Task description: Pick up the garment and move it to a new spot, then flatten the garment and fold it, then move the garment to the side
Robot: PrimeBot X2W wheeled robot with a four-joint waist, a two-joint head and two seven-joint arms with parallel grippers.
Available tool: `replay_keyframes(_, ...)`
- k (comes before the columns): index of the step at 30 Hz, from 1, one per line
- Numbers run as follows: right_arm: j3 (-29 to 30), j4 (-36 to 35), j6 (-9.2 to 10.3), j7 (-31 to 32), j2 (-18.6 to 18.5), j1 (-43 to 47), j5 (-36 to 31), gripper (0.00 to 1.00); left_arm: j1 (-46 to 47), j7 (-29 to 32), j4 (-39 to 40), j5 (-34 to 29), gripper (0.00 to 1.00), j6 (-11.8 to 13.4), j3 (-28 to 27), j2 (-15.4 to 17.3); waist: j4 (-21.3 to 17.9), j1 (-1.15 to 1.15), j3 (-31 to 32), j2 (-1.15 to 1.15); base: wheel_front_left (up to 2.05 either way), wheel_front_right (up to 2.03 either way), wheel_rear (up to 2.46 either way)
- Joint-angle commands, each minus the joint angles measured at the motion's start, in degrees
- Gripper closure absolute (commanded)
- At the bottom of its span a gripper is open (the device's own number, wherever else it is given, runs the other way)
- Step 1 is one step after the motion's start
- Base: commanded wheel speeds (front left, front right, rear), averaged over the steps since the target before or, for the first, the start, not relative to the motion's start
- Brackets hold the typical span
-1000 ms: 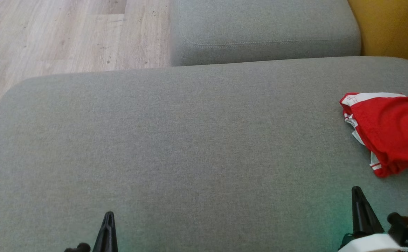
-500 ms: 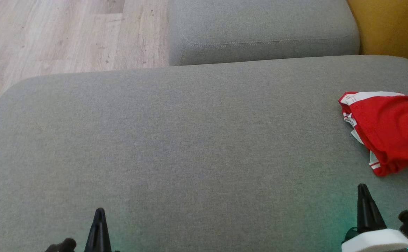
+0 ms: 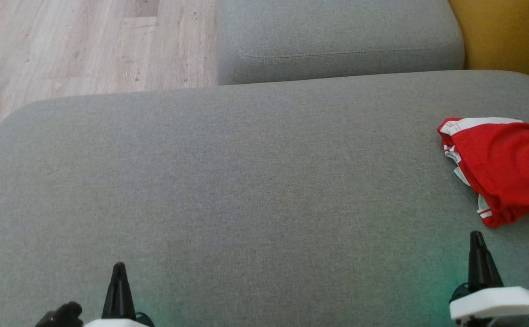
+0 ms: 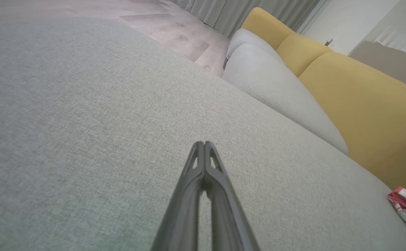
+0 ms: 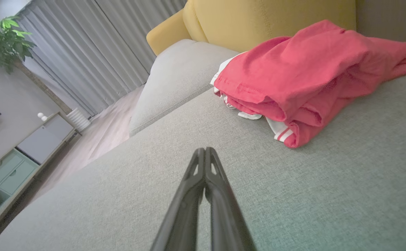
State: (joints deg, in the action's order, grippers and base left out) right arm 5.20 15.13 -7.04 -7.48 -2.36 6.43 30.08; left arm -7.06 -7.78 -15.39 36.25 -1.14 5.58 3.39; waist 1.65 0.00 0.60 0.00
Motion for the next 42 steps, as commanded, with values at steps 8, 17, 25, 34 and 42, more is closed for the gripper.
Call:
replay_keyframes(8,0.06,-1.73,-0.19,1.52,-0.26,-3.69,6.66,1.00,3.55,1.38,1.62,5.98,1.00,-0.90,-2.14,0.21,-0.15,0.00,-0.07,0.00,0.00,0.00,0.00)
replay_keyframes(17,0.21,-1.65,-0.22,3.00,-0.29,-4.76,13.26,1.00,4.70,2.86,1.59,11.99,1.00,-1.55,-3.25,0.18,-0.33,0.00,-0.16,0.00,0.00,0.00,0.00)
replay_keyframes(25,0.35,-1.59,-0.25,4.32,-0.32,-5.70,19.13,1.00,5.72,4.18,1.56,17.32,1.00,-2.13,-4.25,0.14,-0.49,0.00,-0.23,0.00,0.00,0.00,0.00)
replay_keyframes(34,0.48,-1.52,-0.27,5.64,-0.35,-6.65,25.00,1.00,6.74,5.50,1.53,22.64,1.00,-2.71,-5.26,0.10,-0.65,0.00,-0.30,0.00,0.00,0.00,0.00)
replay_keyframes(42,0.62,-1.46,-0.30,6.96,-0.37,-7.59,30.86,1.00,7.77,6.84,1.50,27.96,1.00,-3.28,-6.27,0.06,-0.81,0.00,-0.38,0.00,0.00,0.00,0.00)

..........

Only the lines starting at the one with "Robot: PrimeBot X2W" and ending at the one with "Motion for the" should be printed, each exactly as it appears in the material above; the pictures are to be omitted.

*Exercise output*.
Robot: PrimeBot X2W wheeled robot with a four-joint waist, a two-joint head and two seven-joint arms with parallel grippers.
Available tool: `replay_keyframes(_, ...)`
- k (comes before the columns): index of the step at 30 Hz, from 1, one per line
- Numbers run as follows: right_arm: j3 (-29 to 30), j4 (-36 to 35), j6 (-9.2 to 10.3), j7 (-31 to 32), j2 (-18.6 to 18.5), j1 (-43 to 47), j5 (-36 to 31), gripper (0.00 to 1.00); left_arm: j1 (-46 to 47), j7 (-29 to 32), j4 (-39 to 40), j5 (-34 to 29), gripper (0.00 to 1.00), j6 (-11.8 to 13.4), j3 (-28 to 27), j2 (-15.4 to 17.3); waist: j4 (-21.3 to 17.9), j1 (-1.15 to 1.15), j3 (-31 to 32), j2 (-1.15 to 1.15); base: wheel_front_left (up to 2.05 either way), wheel_front_right (up to 2.03 either way), wheel_rear (up to 2.46 either way)
- Joint-angle commands, each minus the joint angles measured at the motion's start, in degrees
- Gripper closure absolute (commanded)
- At the bottom of its span a gripper is open (the device's own number, wherever else it is given, runs the other way)
- Step 1 is one step after the motion's start
- Base: commanded wheel speeds (front left, front right, rear), averaged over the steps since the target before or, for the first, the start, not relative to the motion's start
- Brackets hold the typical span
-1000 ms: 
-500 ms: 
+0 ms: 
+0 ms: 
+0 ms: 
State: (joints deg, in the action's order, grippers and base left out) right arm 5.20 15.13 -7.04 -7.48 -2.36 6.43 30.08; left arm -7.06 -7.78 -15.39 36.25 -1.14 5.58 3.39; waist 1.65 0.00 0.60 0.00
Motion for the next 42 steps, as commanded, with values at steps 8, 17, 25, 34 and 42, more is closed for the gripper.

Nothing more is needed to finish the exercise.